Drink and Drug Driving
Driving whilst under the influence of alcohol or drugs can seriously affect your ability to control your vehicle and your ability to respond to what is happening around you. This can have disastrous consequences.
Drink driving is extremely dangerous and illegal. If you were to drive at twice the legal alcohol limit, you are at least 30 times more likely to cause a road crash, than a driver who hasn't been drinking.
If you are caught drink driving, you will lose your licence. This could have very serious knock-on implications for your personal life, you may lose your job and you will receive a criminal record which could in turn affect your ability to travel abroad.
Legal Alcohol Limits
There is no safe limit for driving while under the influence of alcohol. Each person responds differently to the amount of alcohol that it takes to reach the legal, drink drive limit. As alcohol levels are measured by blood alcohol content and urine alcohol content, there are several factors that will affect your tolerance to alcohol including:
- current stress levels
- recent food consumption
- amount of alcohol.
All these factors mean that the only safe option is not to drink alcohol if you plan to drive, and never offer an alcoholic drink to someone else who is intending to drive. Even after a heavy night of drinking the alcohol in your system does not just disappear overnight. Your body takes time to break the alcohol down and therefore the next day you may actually still be over the legal limit to drive.

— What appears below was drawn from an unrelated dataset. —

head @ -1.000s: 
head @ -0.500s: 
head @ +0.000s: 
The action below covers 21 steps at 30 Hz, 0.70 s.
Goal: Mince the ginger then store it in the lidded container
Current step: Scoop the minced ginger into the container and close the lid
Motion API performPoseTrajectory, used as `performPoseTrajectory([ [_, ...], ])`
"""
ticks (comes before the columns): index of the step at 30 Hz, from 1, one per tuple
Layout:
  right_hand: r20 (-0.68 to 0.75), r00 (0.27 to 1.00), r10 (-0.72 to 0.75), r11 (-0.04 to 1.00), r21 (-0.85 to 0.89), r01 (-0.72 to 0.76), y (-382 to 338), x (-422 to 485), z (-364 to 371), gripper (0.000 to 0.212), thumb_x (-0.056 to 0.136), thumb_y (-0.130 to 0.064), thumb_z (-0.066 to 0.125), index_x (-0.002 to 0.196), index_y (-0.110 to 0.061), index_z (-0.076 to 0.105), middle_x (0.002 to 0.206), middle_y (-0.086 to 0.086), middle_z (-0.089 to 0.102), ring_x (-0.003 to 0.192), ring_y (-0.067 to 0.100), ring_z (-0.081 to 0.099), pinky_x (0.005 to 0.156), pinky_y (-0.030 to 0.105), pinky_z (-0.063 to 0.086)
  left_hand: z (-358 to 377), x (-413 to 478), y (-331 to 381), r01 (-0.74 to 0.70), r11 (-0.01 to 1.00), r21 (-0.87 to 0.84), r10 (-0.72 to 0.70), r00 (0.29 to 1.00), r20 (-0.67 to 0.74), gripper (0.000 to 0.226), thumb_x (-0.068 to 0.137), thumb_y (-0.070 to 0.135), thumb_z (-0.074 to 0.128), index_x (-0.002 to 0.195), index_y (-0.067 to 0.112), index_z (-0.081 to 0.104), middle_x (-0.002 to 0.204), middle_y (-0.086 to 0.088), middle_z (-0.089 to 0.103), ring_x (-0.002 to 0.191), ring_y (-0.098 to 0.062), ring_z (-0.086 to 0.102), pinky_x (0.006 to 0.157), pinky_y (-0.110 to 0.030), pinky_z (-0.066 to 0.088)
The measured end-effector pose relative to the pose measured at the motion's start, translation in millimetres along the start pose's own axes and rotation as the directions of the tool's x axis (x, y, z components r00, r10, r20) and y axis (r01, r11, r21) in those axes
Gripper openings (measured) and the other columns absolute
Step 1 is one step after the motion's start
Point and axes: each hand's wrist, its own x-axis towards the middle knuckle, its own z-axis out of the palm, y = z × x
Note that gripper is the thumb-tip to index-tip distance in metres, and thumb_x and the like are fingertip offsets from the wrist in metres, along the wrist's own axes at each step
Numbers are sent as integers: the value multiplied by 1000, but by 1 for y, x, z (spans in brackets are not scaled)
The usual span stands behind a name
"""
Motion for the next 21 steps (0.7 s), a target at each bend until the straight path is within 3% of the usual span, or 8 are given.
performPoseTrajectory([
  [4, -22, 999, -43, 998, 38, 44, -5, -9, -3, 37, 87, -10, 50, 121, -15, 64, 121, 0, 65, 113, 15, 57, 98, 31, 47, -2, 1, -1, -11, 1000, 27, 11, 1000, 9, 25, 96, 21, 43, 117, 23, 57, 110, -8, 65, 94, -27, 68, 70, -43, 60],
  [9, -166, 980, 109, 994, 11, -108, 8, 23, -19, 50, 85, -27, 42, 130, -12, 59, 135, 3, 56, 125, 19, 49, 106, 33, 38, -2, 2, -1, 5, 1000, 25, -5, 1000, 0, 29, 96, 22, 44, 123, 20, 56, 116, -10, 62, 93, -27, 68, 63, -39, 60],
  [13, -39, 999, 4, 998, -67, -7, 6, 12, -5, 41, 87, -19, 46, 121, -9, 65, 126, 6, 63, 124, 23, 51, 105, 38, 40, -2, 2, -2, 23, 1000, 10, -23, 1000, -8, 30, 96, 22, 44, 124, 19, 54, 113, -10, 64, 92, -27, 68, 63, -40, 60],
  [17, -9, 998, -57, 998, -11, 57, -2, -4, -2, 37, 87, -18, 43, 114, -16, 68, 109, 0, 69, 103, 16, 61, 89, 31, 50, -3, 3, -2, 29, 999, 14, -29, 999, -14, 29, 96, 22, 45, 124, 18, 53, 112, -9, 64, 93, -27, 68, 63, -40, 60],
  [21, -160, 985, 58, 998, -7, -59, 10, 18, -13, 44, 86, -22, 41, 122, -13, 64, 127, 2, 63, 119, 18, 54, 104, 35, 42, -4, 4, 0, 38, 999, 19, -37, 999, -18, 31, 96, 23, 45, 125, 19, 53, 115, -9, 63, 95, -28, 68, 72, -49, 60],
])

The legally defined limits in England & Wales are as follows:
- 35 micrograms of alcohol in a 100 millilitres of breath.
- 80 milligrams of alcohol in a 100 millilitres of blood.
- 107 milligrams of alcohol in a 100 millilitres of urine.
It is a criminal offence to refuse to provide a specimen of breath, blood or urine for the purposes of analysis.
The penalties for refusing to provide a sample are:
- discretionary disqualification with a fine
- penalty points with a fine.
Driving under the influence of drugs - whether prescribed medication or illegal substances - is just as dangerous as driving under the influence of alcohol.
Drugs can affect your mind and body in a variety of ways that mean you aren't able to drive safely. Not only that, the effects can last for hours or even days. Driving while under the influence of drugs can lead to:
- slower reaction times
- poor concentration
- over-confidence, so you take unnecessary risks
- lack of co-ordination
- erratic behaviour
- blurred vision/ enlarged pupils
Many over-the-counter medicines and prescribed drugs cause impairment. People should always heed the warnings contained on the containers of such drugs. It is your responsibility to ensure the medicines and doses you are taking do not affect your driving ability. If you are unsure, you should always consult your doctor, healthcare professional or pharmacist for advice.
Field Impairment Test
The tests used by UK police officers are derived from the Standardised Field Sobriety Tests (SFST) used by the majority of police forces in the U.S.
Police in the UK use five field impairment tests and they cover:
- non-invasive eye examination
- balance exercises
- co-ordination exercises
- divided attention exercises.
A new drug drive law came into force in England and Wales on 2 March 2015.
The new law makes it illegal to drive with certain legal or illegal drugs above a certain level in the blood – even if you’re not unfit to drive. Limits will be set at very low levels for eight illegal drugs and at high levels for eight prescribed drugs which are sometimes abused. The new legislation provides a medical defence if you are taking medicine in accordance with the advice of a healthcare professional – provided your are not impaired.
New roadside drug testing kits have been introduced in Norfolk and Suffolk allowing officers to carry out roadside tests on drivers suspected of being under the influence of Cannabis or Cocaine. The kits work by testing a saliva swab.